Myron Jobson, Senior Personal Finance Analyst, interactive investor, says: “The latest set of HMRC tax receipts shows that government’s stealth tax strategy continues to do its job in a big way, with tax takings remaining firmly on the upward trajectory.

“We’re facing the highest overall tax burden in a generation thanks to the deep freeze of tax thresholds and allowances which, in tandem with wage inflation, means we’ll be more in tax in the years to come. Known as ‘fiscal drag’, this is the ultimate stealth tax which feels particularly tough at a time when inflation remains high. Fiscal drag hits us all – even if we don’t change tax band. That’s because as our pay rises with inflation, more and more of our pay packet is taxed and our overall tax burden increases.

“We have seen receipts for income tax, national insurance, capital gains tax and IHT continue to rise, and the cut to capital gains and dividend tax allowances in April, and future reductions in these allowances due in upcoming tax year, will further boost HMRC’s takings.

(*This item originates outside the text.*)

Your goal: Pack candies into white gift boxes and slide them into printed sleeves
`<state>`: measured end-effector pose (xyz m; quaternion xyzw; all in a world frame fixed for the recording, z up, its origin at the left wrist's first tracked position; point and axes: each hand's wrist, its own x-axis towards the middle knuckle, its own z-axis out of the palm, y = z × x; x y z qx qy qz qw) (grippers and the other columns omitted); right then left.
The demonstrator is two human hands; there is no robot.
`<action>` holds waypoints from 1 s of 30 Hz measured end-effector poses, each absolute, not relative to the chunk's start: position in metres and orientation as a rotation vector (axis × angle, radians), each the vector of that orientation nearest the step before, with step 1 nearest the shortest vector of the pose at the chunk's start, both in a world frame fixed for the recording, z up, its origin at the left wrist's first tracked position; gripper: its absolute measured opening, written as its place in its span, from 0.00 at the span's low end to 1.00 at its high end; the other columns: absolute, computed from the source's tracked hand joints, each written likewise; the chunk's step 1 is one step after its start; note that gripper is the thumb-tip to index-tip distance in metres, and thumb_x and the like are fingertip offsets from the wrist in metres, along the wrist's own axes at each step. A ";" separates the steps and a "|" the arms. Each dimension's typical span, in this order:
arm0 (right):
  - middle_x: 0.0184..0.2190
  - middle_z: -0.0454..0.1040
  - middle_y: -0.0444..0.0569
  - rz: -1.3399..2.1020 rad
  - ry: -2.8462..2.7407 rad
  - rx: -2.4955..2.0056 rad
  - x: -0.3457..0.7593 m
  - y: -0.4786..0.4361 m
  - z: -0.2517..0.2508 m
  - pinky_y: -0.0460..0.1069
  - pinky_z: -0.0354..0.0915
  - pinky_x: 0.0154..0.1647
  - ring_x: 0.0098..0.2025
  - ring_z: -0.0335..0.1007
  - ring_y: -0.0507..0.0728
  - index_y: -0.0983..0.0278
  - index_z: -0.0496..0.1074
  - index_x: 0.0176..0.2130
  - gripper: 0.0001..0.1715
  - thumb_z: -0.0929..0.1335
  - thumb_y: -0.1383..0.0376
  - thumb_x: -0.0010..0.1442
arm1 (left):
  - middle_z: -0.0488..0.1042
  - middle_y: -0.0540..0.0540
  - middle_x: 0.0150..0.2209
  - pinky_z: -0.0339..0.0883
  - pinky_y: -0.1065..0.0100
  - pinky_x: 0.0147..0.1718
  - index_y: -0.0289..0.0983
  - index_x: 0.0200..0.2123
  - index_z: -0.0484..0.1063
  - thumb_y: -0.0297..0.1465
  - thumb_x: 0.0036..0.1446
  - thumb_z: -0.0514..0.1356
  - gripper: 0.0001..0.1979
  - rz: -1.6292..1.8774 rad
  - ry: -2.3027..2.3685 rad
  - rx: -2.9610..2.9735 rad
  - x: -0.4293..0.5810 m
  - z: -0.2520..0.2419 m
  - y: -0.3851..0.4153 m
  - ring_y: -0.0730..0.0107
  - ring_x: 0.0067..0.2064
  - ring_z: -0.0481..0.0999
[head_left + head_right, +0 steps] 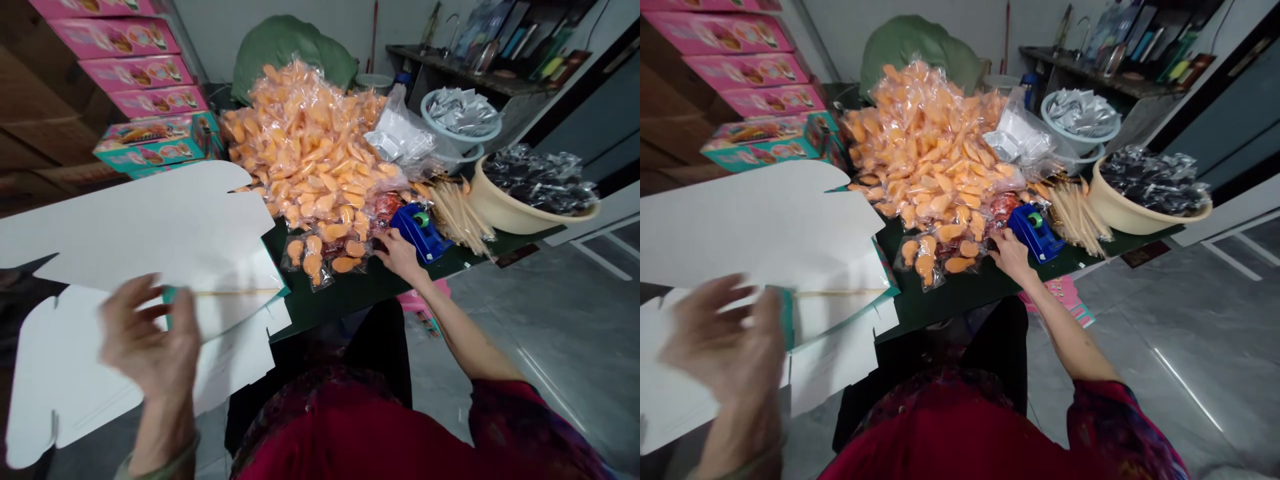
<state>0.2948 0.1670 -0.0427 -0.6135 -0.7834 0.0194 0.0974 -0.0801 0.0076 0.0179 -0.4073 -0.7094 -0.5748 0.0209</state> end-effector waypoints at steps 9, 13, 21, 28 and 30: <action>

Receipts from interest on student loan interest grows 

Myron Jobson says: “According to the latest snapshot of the public finances from the Office for National Statistics, accrued interest on student loans swelled to £3,022 in between April and August 2023, up from £1,813 over the same period in the previous year.

“The increase comes despite the government intervening to cap interest on post-2012 income contingent student loans last year in response to inflation surging to the highest levels for 40 years. Various caps have since been set during the year linked to the prevailing market rate.

Higher interest rates mean that the total amount graduates owe on their student loans will grow more rapidly. This can lead to an increased monthly payment, which means less money to cover everyday expenditure and to save money or invest for the future.”